**TASK DETAILS**
Starting with the line that contains "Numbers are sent", copy every remaining line of the data below exactly, the last one included.
=== Section Start ===
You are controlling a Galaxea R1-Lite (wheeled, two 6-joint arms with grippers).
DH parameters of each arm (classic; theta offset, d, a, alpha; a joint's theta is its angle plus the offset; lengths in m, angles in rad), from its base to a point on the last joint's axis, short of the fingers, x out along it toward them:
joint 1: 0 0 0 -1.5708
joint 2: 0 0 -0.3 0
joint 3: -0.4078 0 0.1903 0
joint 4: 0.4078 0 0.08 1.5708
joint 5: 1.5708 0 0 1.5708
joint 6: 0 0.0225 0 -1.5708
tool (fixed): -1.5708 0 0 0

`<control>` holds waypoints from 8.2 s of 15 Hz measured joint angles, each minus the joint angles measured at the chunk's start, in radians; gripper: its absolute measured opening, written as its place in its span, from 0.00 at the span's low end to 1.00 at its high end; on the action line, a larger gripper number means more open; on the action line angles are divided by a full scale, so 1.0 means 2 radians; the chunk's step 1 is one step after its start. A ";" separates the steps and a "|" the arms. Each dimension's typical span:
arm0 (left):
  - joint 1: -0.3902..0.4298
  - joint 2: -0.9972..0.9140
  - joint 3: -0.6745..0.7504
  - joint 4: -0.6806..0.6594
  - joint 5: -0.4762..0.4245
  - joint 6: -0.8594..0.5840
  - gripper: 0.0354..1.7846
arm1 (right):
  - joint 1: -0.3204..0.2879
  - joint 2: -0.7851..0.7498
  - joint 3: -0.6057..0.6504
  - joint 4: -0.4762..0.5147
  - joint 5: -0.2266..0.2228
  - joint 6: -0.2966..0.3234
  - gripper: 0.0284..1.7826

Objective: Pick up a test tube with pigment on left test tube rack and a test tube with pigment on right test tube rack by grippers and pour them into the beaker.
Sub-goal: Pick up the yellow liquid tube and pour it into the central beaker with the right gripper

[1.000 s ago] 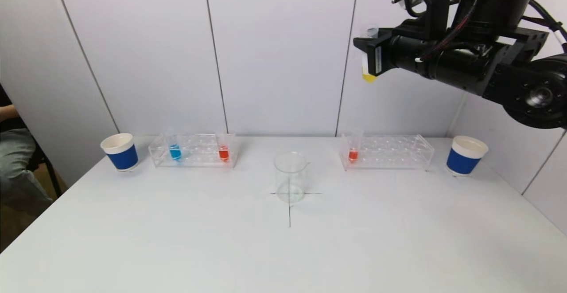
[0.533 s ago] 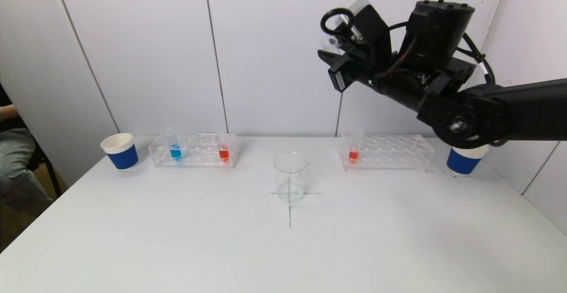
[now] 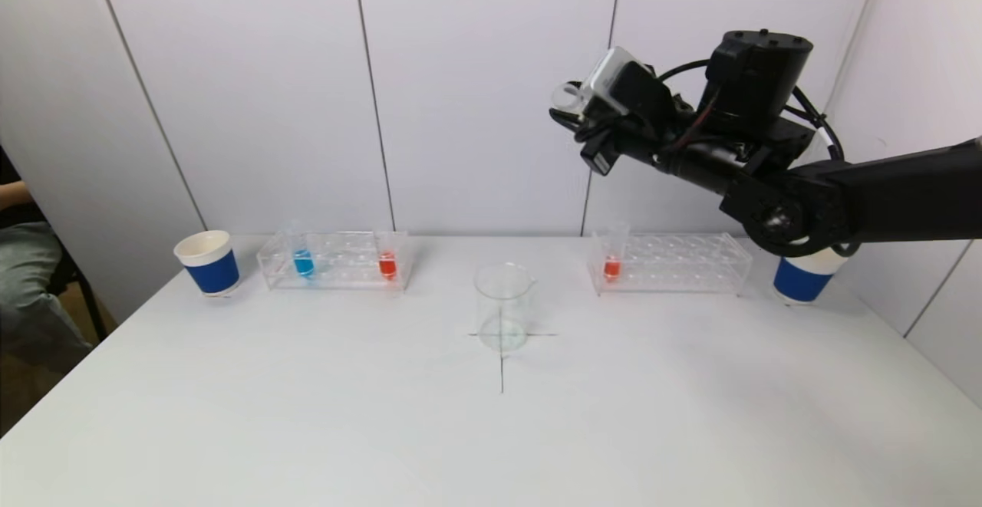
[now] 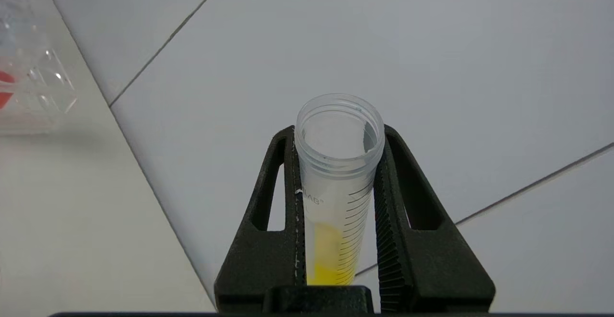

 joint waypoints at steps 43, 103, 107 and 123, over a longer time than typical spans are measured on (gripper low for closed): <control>0.000 0.000 0.000 0.000 0.000 0.000 0.99 | 0.009 0.079 0.094 -0.117 0.156 -0.250 0.25; 0.000 0.000 0.000 0.000 0.000 0.000 0.99 | 0.003 0.100 0.035 0.059 0.130 -0.495 0.25; 0.000 0.000 0.000 0.000 0.000 0.000 0.99 | 0.005 0.094 0.034 0.080 0.116 -0.518 0.25; 0.000 0.000 0.000 0.000 0.000 0.000 0.99 | 0.024 0.081 0.011 0.126 0.089 -0.594 0.25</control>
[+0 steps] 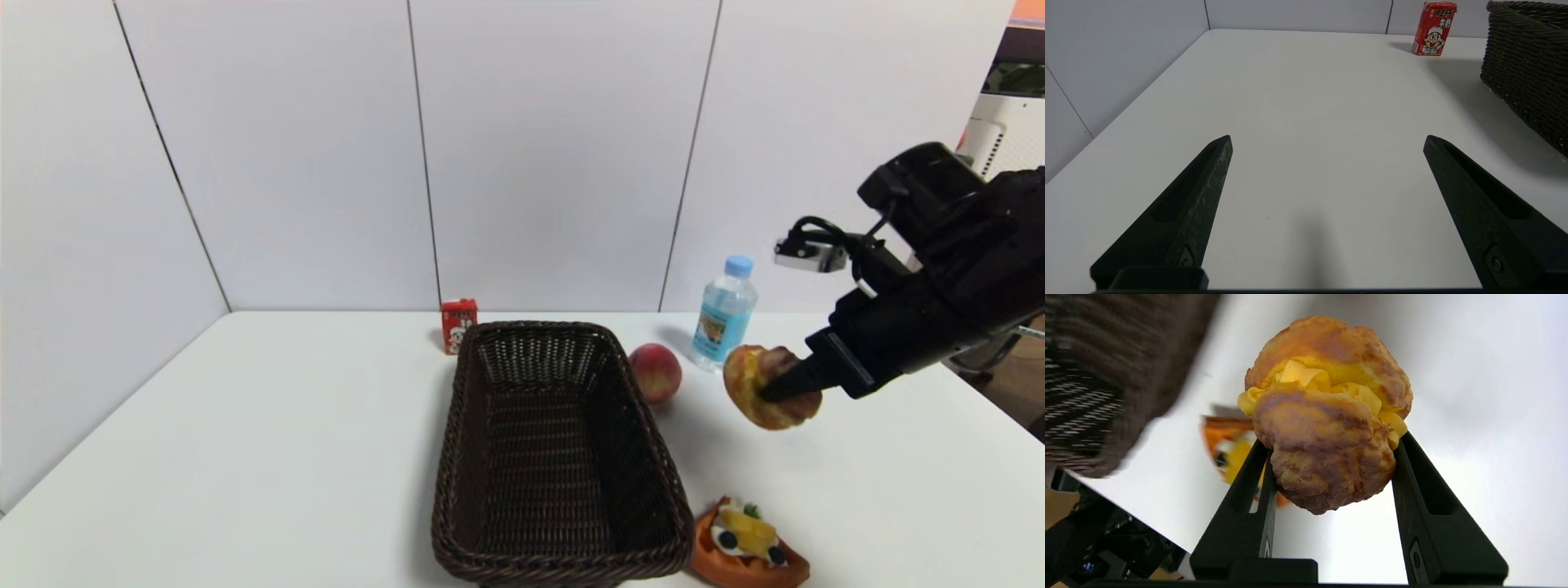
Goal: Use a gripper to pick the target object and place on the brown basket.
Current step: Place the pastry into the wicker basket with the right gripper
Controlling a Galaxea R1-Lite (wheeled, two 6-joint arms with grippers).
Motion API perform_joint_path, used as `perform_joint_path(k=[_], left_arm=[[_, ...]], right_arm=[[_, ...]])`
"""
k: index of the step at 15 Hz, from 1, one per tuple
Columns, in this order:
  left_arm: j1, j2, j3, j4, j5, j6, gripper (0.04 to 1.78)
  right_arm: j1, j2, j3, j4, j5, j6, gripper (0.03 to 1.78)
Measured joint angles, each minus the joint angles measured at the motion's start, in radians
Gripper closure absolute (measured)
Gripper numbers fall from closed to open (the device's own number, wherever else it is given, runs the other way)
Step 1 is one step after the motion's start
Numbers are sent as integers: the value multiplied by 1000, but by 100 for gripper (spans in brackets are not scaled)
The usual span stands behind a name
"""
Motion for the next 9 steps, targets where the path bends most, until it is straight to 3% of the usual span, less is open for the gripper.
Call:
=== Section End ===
**TASK OUTPUT**
Numbers are sent as integers: the value multiplied by 1000, but by 100 for gripper (spans in brackets are not scaled)
The usual span stands behind a name
"""
Motion for the next 9 steps, targets where the path bends most, until it is straight to 3% of the usual span, less is open for the gripper.
Call:

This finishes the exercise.